# To do
How many lines below contain the word "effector"? Reply solely with the number.

++++++++

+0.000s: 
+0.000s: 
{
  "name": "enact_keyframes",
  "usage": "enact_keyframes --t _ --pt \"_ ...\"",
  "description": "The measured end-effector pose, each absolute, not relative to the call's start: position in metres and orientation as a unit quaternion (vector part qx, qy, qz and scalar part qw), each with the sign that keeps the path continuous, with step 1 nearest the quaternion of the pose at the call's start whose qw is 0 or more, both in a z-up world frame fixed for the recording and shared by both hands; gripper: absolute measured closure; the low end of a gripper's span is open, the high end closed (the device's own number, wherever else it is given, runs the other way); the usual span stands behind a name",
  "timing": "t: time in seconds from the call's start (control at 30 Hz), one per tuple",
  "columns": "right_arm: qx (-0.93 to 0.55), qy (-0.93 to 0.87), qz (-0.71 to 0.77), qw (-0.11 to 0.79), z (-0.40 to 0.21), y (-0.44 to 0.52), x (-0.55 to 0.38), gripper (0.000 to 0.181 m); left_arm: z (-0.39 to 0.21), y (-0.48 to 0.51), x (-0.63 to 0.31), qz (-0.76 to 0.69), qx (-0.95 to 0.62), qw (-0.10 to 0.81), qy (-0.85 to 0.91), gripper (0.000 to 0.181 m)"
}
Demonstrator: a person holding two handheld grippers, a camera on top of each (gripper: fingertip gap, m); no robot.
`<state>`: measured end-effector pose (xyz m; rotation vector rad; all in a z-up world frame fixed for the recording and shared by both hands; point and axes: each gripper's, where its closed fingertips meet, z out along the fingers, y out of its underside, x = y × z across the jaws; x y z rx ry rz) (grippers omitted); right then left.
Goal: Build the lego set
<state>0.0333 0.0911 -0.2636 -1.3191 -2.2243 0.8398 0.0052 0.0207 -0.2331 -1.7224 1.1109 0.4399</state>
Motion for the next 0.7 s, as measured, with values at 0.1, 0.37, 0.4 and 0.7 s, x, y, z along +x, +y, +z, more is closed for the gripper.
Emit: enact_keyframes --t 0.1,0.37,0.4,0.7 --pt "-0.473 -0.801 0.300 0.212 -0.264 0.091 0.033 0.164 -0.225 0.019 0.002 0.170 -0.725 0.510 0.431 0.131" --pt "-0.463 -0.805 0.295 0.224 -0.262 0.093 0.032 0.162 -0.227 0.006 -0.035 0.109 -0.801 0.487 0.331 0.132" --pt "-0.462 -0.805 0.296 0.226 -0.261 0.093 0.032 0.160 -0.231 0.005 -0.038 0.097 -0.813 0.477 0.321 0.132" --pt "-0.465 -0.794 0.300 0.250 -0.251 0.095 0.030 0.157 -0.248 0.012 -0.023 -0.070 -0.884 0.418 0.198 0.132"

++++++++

# Exercise answer
2